In Figure 9, we tested different concentrations of the AWD siRNA to prove the mathematical modeling. All the concentrations yielded mRNA change expressions in the psyllids, but the most effective one was 60 ng/uL, followed by 20 ng/uL. The math model was developed to graph amount of siRNA to mRNA expression this helps us validate the results by analyzing the reduction of this expression, it also helps us determine which is the best concentration to be used to control the HLB plague.
qRT calculations

Diaphorina citri primary cell culture

The main objetive was to develop a primary culture of Diaphorina citri cells, to be transfected with our siRNA and analyzed through flow cytometry. The transfected siRNA sequences were tagged with Alexafluor so they would be visible. This protocol was repeated several times under different conditions, and different compositions of the culture medium were used, which can be seen below. The cells that were cultured in Medium B were able to survive after twelve hours, and replicated at a slow rate. Because of this, the flow cytometry was not performed.

Table 2. Composition of different mediums for cell culture.

Chitosan test

The test consists in encapsulating siRNA, in this case of Rac1 and AWD. The concentration is of 100ng/ul of the siRNA used.

The results of the silencing can be viewed in the protocol involving the real time PCR, but it is important to note that the insect does it the leave and it does show mRNA reduction.

The only problem of the chitosan protocol is suspected to be the chitosan concentration as it produces a thin film over the leaves, which caused them to be blocked and the leaves died.

Diaphorina citri laboratory development

Special cages were built for rearing and reproduction of Diaphorina citri specimens across three months. Each cage was double lined with fine white mesh to prevent the insects from escaping while allowing us to inspect them. On top, a set of bulbs was placed and connected to a timer, to control daily light hours, which were set at 16 hours of light and 8 of darkness. Additionally, two fan heaters were placed at a distance of 1 meter, which increased the temperature inside the cages to up to 30ºC. While this is not the ideal temperature for reproduction, the presence of eggs and nymphs could be observed after two weeks.

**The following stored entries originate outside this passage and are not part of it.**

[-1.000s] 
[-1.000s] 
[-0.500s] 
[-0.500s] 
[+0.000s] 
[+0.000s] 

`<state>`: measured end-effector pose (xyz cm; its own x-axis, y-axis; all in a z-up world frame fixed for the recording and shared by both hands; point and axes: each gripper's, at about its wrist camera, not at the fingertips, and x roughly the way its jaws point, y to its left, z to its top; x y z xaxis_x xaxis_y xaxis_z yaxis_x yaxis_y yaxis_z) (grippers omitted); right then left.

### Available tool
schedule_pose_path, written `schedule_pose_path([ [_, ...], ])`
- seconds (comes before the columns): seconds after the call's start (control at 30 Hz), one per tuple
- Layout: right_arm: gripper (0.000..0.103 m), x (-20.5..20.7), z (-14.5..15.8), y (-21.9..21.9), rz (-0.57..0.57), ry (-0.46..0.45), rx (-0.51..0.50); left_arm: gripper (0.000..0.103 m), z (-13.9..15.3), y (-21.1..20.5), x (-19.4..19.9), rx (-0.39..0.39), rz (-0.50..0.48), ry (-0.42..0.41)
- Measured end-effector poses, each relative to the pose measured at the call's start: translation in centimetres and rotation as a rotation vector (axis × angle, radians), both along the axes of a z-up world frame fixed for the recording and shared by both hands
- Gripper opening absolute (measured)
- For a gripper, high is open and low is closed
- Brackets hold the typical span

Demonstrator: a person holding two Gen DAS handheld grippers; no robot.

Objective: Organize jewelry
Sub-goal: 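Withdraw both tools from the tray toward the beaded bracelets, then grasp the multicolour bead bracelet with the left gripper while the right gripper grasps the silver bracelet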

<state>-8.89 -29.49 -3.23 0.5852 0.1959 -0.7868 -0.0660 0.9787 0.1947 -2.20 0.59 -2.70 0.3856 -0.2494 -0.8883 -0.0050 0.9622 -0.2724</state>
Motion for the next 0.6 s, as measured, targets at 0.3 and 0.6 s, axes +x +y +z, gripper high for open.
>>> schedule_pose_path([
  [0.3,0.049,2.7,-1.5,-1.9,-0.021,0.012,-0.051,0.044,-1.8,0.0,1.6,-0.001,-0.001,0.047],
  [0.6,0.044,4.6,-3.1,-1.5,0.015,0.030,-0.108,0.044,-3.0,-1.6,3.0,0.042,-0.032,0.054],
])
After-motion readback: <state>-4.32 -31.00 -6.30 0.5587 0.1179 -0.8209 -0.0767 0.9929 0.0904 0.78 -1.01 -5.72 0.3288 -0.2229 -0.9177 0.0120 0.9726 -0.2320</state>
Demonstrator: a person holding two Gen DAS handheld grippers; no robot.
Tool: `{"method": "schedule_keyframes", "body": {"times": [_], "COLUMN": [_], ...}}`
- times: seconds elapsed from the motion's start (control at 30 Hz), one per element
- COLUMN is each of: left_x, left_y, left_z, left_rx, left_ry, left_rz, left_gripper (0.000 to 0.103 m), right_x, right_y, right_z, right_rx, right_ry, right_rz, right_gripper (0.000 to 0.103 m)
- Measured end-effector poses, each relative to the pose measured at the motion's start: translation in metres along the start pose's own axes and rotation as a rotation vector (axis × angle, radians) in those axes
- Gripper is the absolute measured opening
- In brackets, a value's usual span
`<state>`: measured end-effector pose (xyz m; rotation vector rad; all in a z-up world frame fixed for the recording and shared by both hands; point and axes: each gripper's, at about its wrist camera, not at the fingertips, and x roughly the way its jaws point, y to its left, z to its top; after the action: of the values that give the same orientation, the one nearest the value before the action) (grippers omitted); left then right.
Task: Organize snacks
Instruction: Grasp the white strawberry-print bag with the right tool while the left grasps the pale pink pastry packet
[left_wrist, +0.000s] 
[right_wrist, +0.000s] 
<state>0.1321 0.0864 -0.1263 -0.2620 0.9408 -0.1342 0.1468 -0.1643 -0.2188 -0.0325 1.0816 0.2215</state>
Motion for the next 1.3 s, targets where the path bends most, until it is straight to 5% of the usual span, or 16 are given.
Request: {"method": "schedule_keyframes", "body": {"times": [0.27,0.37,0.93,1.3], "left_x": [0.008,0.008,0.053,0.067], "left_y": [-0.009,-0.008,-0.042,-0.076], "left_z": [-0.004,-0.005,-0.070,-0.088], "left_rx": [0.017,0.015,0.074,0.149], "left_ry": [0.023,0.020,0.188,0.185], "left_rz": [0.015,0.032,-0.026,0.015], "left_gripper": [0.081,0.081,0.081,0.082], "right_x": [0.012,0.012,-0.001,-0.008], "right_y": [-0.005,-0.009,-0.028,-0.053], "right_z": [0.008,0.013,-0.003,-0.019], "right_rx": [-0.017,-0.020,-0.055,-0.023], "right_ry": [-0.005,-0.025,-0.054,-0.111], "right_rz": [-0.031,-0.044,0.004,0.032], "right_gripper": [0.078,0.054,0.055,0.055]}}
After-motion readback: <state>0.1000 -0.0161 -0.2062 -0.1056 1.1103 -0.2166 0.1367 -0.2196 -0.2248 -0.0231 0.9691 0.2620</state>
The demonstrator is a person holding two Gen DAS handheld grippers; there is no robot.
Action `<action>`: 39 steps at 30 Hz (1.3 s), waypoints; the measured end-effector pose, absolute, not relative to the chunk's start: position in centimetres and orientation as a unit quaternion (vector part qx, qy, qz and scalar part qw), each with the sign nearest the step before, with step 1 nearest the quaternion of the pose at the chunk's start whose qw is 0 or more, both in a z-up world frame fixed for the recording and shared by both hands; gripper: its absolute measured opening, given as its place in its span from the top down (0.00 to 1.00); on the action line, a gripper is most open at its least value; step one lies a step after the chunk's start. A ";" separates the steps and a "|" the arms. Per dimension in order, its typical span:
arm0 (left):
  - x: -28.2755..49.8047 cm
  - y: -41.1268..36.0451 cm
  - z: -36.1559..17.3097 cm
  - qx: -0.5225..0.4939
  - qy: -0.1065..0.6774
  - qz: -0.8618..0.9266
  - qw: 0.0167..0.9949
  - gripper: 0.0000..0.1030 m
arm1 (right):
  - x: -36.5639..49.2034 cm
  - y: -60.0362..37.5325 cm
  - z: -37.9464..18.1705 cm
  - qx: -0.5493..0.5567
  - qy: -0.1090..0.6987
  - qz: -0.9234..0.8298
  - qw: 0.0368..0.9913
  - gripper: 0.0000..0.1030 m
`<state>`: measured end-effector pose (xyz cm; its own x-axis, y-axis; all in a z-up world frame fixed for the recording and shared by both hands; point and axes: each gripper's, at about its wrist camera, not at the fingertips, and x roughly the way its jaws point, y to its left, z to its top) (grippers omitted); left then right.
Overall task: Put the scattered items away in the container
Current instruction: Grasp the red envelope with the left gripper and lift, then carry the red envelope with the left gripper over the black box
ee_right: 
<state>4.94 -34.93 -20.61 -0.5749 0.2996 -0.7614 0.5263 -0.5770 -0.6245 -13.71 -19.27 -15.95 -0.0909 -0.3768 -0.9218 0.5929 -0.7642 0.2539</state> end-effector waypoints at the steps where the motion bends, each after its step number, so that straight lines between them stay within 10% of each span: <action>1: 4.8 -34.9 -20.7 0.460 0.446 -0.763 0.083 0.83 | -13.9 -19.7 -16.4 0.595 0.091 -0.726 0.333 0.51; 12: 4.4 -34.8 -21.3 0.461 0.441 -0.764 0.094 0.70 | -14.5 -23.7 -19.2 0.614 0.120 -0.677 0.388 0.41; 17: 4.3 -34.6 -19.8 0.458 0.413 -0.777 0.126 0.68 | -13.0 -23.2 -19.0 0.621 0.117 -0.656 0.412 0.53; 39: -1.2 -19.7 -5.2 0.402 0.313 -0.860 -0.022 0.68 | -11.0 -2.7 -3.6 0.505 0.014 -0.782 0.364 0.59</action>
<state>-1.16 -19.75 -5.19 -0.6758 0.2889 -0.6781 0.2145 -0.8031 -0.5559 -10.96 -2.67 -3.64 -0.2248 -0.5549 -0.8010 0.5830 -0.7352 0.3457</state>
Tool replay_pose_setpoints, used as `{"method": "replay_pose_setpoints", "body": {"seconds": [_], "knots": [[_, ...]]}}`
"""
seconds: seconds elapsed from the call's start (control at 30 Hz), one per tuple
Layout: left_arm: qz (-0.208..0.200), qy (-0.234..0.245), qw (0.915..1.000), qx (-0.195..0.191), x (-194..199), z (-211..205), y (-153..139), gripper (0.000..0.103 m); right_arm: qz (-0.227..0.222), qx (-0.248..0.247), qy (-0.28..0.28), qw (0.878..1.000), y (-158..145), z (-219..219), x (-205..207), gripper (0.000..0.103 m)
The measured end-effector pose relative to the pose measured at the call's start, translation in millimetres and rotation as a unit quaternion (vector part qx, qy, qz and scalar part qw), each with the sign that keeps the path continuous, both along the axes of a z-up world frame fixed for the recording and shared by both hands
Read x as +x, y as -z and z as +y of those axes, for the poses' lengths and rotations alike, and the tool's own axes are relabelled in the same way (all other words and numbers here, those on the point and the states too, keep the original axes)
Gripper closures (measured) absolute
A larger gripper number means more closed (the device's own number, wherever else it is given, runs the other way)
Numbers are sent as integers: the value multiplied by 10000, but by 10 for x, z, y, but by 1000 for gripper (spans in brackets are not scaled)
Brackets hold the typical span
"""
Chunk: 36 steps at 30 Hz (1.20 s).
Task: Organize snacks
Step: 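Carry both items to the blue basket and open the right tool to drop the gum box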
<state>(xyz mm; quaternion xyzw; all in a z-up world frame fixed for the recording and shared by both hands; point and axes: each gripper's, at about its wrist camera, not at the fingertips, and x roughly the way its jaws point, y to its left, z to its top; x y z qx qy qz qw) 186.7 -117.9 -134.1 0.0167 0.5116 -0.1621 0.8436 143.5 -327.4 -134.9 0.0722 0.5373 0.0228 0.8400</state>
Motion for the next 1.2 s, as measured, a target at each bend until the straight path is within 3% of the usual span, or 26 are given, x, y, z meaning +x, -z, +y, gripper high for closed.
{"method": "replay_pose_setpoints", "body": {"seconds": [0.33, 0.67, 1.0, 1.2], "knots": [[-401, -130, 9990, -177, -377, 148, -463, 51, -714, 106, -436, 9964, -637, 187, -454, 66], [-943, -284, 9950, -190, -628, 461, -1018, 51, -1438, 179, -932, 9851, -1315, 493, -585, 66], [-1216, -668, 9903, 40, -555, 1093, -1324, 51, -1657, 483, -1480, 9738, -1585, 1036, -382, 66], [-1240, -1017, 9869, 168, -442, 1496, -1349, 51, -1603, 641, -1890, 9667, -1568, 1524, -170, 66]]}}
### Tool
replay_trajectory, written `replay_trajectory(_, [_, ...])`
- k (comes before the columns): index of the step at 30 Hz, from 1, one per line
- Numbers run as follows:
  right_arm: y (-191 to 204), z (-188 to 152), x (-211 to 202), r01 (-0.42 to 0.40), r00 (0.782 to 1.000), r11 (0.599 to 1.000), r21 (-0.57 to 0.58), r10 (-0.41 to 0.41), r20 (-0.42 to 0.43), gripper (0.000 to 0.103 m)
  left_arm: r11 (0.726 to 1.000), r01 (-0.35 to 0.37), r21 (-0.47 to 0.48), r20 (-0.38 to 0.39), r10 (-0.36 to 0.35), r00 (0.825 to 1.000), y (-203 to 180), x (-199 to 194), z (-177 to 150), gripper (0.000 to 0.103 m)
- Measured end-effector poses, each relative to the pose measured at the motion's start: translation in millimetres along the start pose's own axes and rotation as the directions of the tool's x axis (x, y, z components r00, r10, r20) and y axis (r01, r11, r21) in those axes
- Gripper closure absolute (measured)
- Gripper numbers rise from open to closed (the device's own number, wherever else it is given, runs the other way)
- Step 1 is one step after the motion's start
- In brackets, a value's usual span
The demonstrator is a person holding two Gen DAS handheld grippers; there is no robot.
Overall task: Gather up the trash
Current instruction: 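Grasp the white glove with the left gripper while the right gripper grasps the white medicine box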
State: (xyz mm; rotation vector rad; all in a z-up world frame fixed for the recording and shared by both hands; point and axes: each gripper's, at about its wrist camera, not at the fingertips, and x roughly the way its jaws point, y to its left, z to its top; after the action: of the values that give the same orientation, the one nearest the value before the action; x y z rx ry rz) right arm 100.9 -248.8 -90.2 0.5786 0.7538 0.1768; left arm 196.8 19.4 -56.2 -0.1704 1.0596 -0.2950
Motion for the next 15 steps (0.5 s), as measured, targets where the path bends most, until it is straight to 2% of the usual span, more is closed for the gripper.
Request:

The initial population across all cages was of 80 insects, and after approximately one month an increase of almost double was observed. However, due to the psyllid's lifespan, a rapid decline was observed shortly after. In addition to this, the increase in population made it harder for each psyllid to feed on one plant, which increased mortality.

Different specimens were observed under a stereoscopic microscope and identified by gender.